**Goal of the exercise:** Below are records; how many of their lines contain "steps"? Reply with the number and no other words.

Stored items

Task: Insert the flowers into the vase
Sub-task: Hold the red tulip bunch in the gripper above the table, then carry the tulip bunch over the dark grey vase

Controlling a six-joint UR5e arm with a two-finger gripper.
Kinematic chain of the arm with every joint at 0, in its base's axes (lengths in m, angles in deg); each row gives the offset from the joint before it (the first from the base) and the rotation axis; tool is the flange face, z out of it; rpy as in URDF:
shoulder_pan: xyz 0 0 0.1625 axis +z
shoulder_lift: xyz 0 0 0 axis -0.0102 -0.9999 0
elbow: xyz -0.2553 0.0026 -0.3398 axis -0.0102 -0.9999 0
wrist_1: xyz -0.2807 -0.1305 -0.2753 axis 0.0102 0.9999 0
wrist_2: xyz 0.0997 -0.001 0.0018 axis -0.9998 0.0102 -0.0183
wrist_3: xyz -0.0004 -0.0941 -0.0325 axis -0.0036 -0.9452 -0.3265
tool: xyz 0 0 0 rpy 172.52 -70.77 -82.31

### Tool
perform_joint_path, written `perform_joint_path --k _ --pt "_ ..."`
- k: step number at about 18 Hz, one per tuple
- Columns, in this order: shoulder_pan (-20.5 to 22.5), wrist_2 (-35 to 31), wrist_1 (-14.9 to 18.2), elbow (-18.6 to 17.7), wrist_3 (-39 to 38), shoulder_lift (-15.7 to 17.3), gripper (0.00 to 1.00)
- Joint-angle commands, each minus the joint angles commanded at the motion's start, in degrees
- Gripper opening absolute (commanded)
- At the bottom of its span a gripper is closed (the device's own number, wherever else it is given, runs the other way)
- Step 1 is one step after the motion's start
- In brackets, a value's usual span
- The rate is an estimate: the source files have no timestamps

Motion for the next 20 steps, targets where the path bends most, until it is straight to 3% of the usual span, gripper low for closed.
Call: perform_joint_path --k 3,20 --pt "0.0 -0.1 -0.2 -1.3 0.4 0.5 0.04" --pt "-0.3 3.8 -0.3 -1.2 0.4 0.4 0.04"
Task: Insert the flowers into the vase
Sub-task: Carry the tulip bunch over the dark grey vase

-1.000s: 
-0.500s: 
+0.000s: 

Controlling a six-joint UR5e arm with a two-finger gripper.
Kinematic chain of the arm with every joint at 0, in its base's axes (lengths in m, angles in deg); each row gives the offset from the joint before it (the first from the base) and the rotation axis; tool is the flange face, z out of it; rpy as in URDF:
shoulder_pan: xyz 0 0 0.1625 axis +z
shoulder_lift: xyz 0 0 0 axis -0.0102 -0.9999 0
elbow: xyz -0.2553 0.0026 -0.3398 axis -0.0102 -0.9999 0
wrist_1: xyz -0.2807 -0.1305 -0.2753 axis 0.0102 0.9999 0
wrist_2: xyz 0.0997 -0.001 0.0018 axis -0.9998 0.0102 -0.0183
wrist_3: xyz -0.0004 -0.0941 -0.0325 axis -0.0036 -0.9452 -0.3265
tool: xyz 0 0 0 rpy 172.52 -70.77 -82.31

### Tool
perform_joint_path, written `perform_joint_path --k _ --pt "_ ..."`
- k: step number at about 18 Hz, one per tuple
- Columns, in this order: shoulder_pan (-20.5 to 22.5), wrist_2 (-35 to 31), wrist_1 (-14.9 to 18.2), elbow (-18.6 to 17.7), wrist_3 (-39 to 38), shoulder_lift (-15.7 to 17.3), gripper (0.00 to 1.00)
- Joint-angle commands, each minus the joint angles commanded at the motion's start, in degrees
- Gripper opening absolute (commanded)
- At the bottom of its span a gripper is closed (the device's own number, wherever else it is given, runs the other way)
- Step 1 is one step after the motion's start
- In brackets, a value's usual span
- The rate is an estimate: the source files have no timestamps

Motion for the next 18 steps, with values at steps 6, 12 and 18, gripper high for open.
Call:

**Response to this task:** 2